La nouvelle constitution de la Syrie est entrée en vigueur le 27 février 2012 et la Cour constitutionnelle suprême doit amender les lois actuelles d’ici trois ans pour les mettre en conformité avec la nouvelle constitution. Cette constitution fait de la diversité culturelle l’un des principes fondamentaux de la gouvernance et la considère comme un patrimoine national qui renforce l’unité nationale dans le cadre de l’unité du territoire syrien. Elle garantit la liberté de création scientifique, littéraire, artistique et culturelle, déclare que tous les citoyens ont le droit d’apporter leur contribution à la vie culturelle et garantit la liberté et l’indépendance de la presse, de l’édition et des médias.

Les principales lois qui régissent les expressions culturelles et leur production en Syrie sont les règlements du ministère de la Culture, la loi relative à l’administration locale, la loi relative aux associations, la loi relative aux droits d’auteur, la loi relative aux médias, la loi relative aux antiquités et la loi relative à l’éradication de l’analphabétisme.
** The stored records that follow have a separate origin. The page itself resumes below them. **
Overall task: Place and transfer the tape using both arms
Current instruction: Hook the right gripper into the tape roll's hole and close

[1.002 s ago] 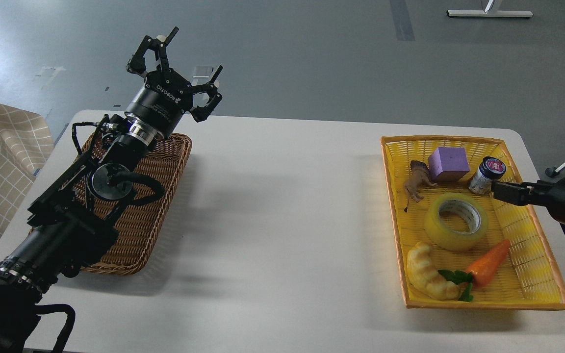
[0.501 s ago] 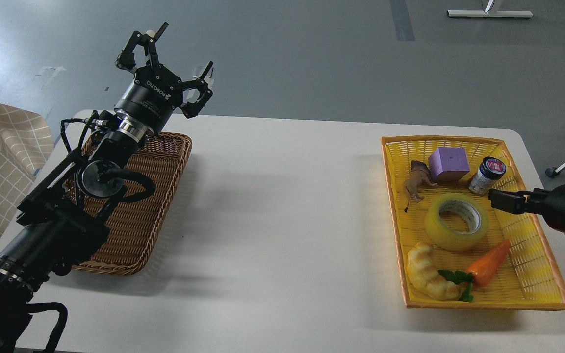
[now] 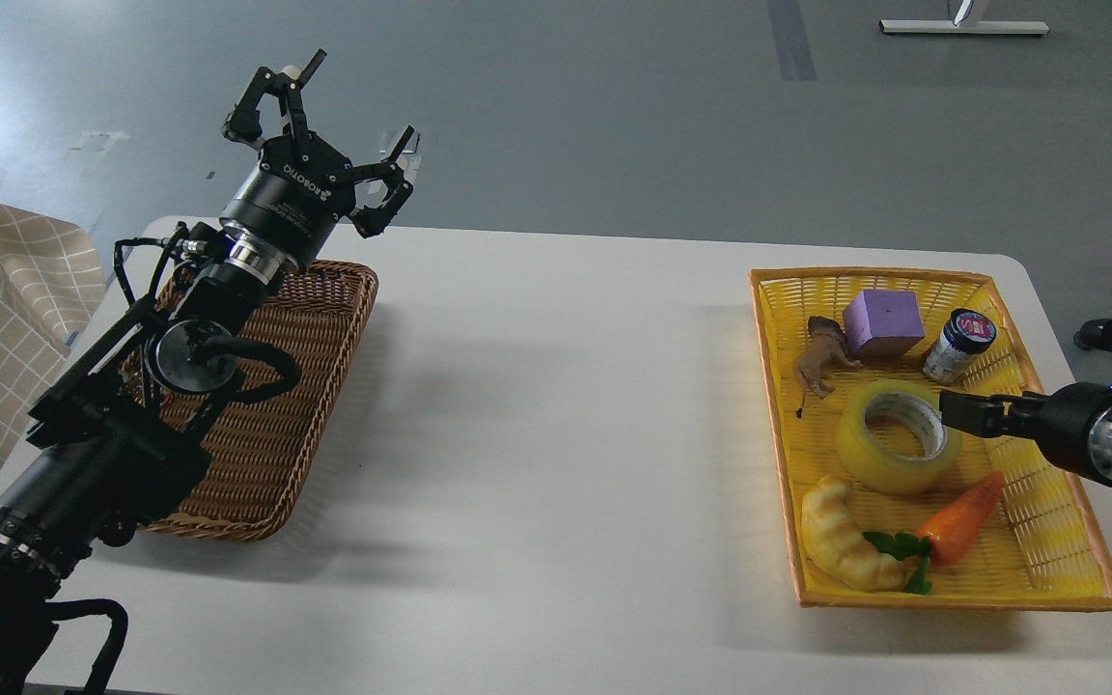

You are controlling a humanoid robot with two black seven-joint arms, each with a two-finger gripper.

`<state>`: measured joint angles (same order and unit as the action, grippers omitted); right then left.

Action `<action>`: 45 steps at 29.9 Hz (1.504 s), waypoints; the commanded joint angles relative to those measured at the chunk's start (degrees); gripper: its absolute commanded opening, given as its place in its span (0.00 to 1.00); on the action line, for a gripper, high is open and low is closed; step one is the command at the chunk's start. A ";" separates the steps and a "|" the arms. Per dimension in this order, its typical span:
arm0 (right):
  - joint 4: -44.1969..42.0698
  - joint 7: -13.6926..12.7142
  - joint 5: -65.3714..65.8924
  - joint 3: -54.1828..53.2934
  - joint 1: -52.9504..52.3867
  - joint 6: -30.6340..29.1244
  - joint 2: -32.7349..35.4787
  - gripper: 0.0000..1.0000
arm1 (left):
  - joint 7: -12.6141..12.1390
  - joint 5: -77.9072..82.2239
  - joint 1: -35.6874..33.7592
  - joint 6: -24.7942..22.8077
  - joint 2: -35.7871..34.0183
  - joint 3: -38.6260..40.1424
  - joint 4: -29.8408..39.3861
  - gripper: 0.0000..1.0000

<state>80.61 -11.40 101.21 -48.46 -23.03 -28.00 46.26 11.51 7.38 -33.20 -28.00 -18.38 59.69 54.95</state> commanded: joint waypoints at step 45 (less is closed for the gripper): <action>-4.94 -0.28 1.10 3.11 -2.45 0.00 -5.39 0.00 | 0.00 -0.09 0.33 0.00 0.63 -0.10 -0.02 0.98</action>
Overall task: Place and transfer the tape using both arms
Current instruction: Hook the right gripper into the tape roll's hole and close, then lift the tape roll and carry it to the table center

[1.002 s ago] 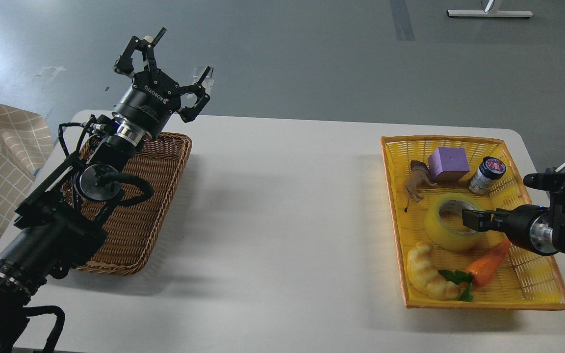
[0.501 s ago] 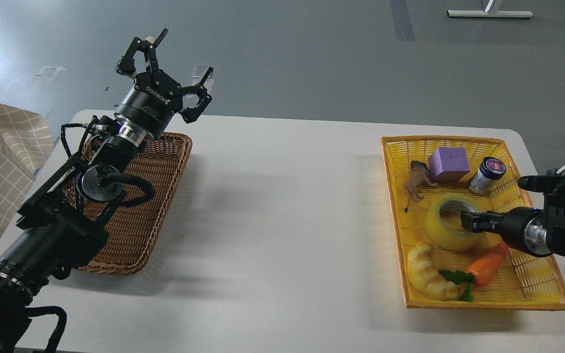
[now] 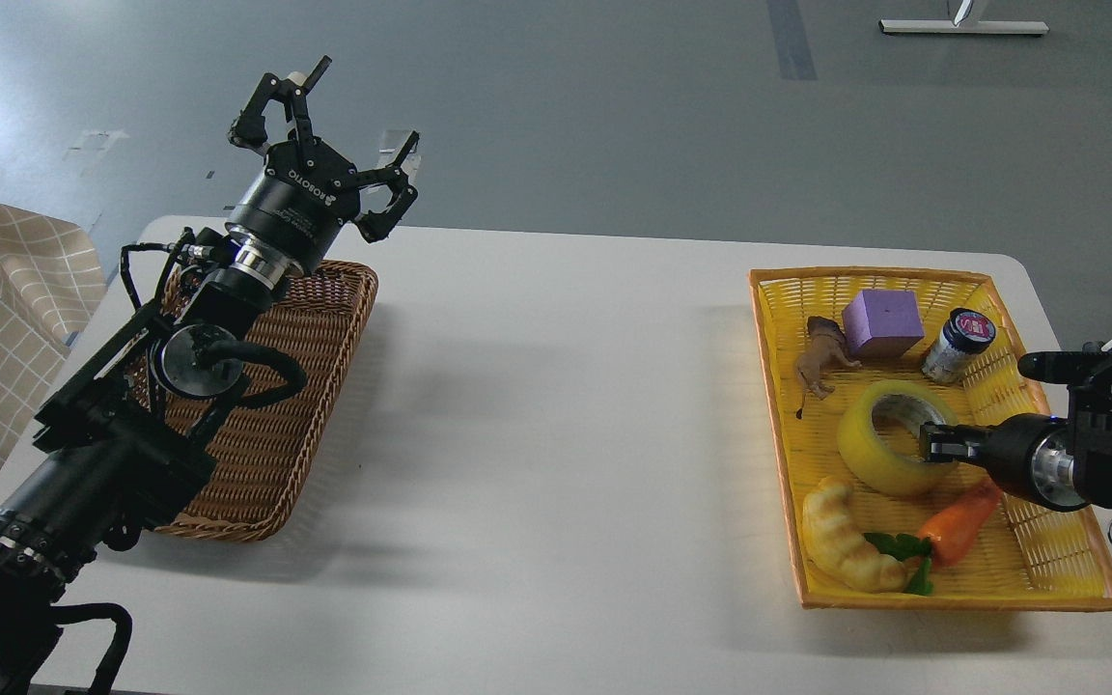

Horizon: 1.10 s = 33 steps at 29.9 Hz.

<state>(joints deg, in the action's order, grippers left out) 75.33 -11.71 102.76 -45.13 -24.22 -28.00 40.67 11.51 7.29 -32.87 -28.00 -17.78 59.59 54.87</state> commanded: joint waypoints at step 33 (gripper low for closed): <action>4.75 0.81 -2.57 10.41 -31.05 0.00 -11.40 0.00 | 0.09 0.00 -0.09 0.00 -0.15 0.97 0.24 0.98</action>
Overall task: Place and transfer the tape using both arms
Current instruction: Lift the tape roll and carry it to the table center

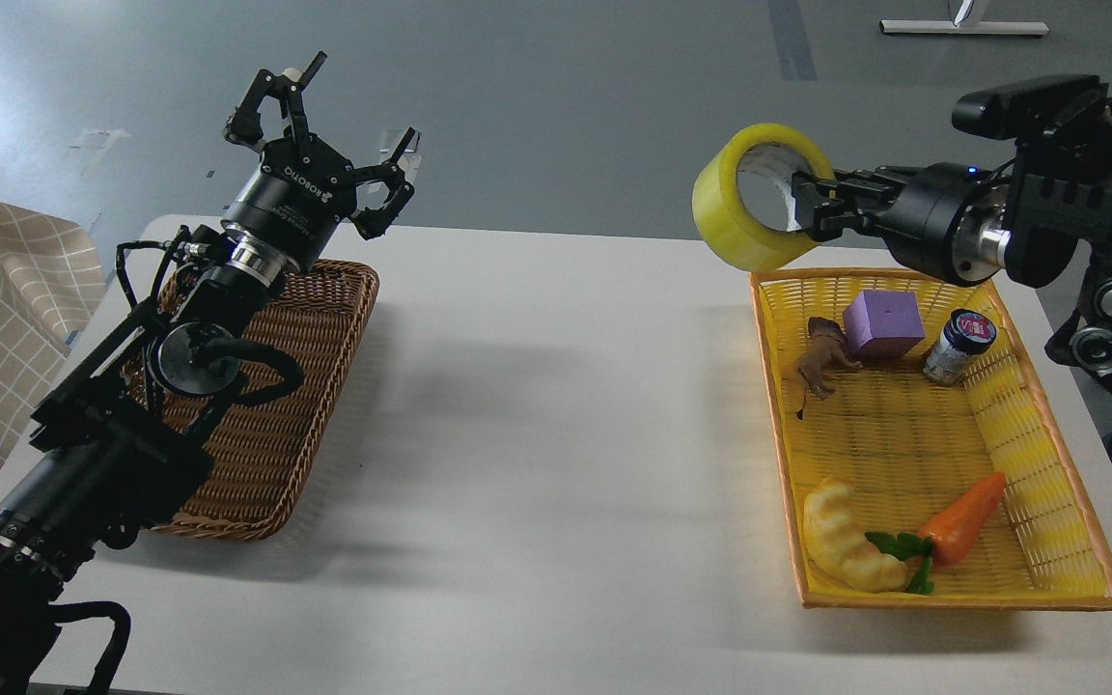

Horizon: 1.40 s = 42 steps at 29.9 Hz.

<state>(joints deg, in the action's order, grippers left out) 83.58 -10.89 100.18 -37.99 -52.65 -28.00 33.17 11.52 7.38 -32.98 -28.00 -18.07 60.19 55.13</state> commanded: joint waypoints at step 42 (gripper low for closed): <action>-29.60 -0.01 0.19 22.17 -3.43 0.00 -31.93 0.00 | 0.09 -0.08 0.11 0.00 0.93 0.90 0.07 0.98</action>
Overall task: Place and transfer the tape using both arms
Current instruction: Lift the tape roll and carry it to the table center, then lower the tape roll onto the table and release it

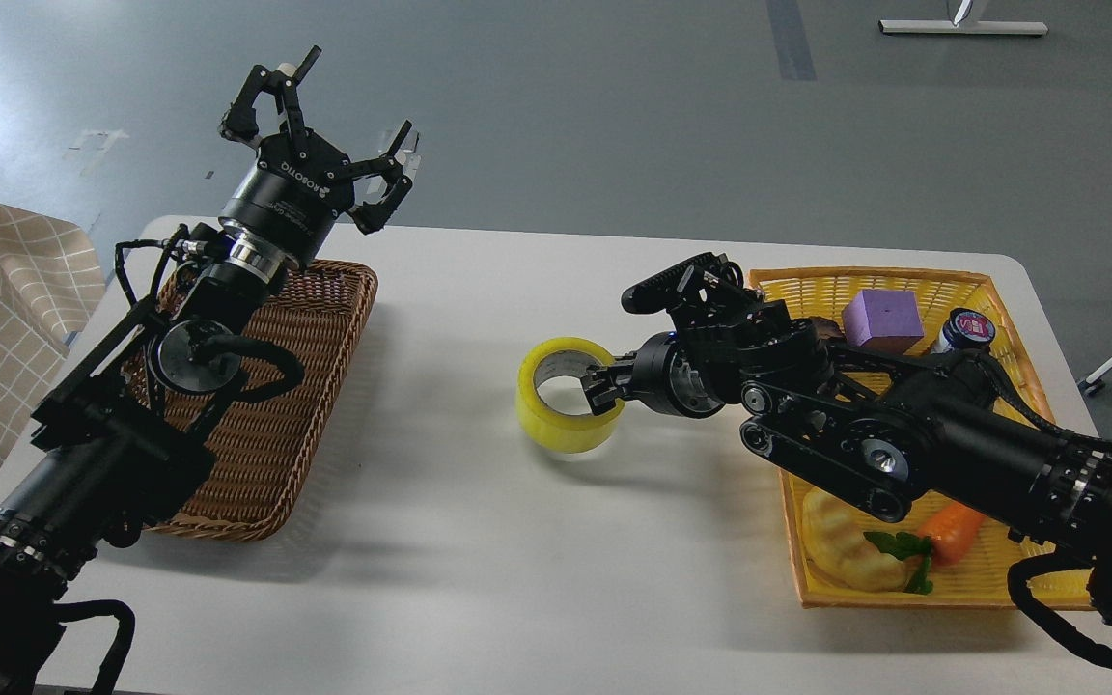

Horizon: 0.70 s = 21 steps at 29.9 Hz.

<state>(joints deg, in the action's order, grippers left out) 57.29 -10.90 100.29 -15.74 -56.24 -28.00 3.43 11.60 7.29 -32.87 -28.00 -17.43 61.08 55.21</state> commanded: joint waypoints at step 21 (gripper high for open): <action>-6.41 0.00 0.08 -1.23 0.17 0.00 -3.43 0.61 | 0.00 0.00 0.00 0.00 0.38 0.09 -0.01 0.98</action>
<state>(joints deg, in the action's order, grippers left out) 51.21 -10.90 100.48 -16.51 -56.07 -28.00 0.00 11.60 7.29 -32.87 -28.00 -17.05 61.08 55.19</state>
La Syrie a ratifié plusieurs conventions de l’UNESCO, outre celles qui concernent l’environnement. Ses principaux domaines de collaboration culturelle internationale sont l’archéologie et le patrimoine culturel.

Outre son rôle de planification et d’évaluation du processus culturel, le ministère de la Culture est chargé de mettre en œuvre les projets culturels des unités administratives locales (gouvernorats, métropoles, villes et districts), tandis que les conseils élus des unités administratives sont responsables de l’administration locale et des actions visant à permettre le développement du gouvernorat selon les principes d’un développement durable et équilibré.

Les principaux succès enregistrés par la Syrie en rapport avec la Convention concernent l’élimination de l’analphabétisme et l’éducation des adultes, la fourniture d’infrastructures pour la production culturelle avec l’ouverture de centres culturels et leur dotation en équipements, la multiplication des représentations de théâtre et l’accent mis sur le théâtre pour les enfants, l’ouverture de nouveaux musées et le développement des musées existants, l’intensification de la recherche archéologique et de la documentation du patrimoine, l’organisation de salons des beaux-arts et l’actualisation du cadre juridique du travail culturel dans le pays.

Les principales difficultés rencontrées lors de la mise en œuvre de la Convention sont le manque de crédits alloués à la culture, l’absence de statistiques locales sur le terrain, la difficulté de parvenir à un développement culturel équilibré entre les différents gouvernorats du fait de différences en termes d’infrastructures disponibles, auxquelles s’ajoutent les difficultés administratives dues au partage des responsabilités dans le domaine culturel entre plusieurs administrations publiques, principalement le ministère de la Culture et celui de l’Administration locale.

Les priorités, en ce qui concerne la Convention, sont le développement institutionnel et législatif, le développement des infrastructures, l’éducation des adultes, le développement de l’industrie du cinéma, du théâtre et des beaux-arts, une plus grande attention à la culture des enfants, l’amélioration des musées et la réhabilitation des sites archéologiques, la documentation du patrimoine syrien et le développement des capacités internes.

Ce rapport a été préparé grâce à un effort de collaboration de la Direction du patrimoine populaire du ministère de la Culture, du Conseil des ministres, représenté par la Commission de planification et de coopération internationale, et du Bureau central des statistiques, ainsi qu’en consultant d’autres entités gouvernementales et non gouvernementales.